| EXERCISE |
Among the lines below, which ones contain the word "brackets"? Copy every such line.

| DATA |
.....

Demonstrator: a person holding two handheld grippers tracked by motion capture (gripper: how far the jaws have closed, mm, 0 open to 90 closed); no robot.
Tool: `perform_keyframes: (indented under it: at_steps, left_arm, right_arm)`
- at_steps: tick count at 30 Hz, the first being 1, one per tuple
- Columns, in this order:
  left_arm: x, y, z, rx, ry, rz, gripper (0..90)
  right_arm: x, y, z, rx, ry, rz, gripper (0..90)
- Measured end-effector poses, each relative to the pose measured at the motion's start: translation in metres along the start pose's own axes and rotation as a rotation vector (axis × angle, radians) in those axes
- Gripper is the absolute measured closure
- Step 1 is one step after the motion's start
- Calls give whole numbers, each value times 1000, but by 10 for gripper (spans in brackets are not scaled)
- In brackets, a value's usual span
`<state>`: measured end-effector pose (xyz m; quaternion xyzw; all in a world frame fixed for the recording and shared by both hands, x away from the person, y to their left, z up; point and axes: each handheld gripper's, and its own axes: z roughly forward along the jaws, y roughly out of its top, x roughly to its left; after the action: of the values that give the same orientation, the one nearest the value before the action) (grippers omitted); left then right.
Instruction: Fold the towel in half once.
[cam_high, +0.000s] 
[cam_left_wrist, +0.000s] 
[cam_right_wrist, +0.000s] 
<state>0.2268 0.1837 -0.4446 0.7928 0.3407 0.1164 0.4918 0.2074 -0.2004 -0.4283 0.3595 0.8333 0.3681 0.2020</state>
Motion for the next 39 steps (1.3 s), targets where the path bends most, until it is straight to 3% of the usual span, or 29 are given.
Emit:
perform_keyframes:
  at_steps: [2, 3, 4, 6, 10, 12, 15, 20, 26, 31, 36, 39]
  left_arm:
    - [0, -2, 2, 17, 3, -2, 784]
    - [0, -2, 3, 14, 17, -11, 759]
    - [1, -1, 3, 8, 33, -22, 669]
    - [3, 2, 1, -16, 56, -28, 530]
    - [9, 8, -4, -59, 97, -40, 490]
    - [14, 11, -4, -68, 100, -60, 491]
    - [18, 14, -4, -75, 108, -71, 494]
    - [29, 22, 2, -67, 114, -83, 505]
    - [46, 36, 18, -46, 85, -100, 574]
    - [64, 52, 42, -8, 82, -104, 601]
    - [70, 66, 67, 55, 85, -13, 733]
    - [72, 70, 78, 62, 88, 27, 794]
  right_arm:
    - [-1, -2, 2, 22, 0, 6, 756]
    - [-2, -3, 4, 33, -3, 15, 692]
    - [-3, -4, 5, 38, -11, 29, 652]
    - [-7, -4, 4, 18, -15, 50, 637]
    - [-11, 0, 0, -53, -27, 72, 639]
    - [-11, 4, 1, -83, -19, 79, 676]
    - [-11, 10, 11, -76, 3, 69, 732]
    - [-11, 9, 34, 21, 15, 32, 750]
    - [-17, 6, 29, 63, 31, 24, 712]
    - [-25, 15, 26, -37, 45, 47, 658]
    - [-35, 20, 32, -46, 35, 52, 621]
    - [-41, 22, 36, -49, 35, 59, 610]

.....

| TASK ANSWER |
- Calls give whole numbers, each value times 1000, but by 10 for gripper (spans in brackets are not scaled)
- In brackets, a value's usual span

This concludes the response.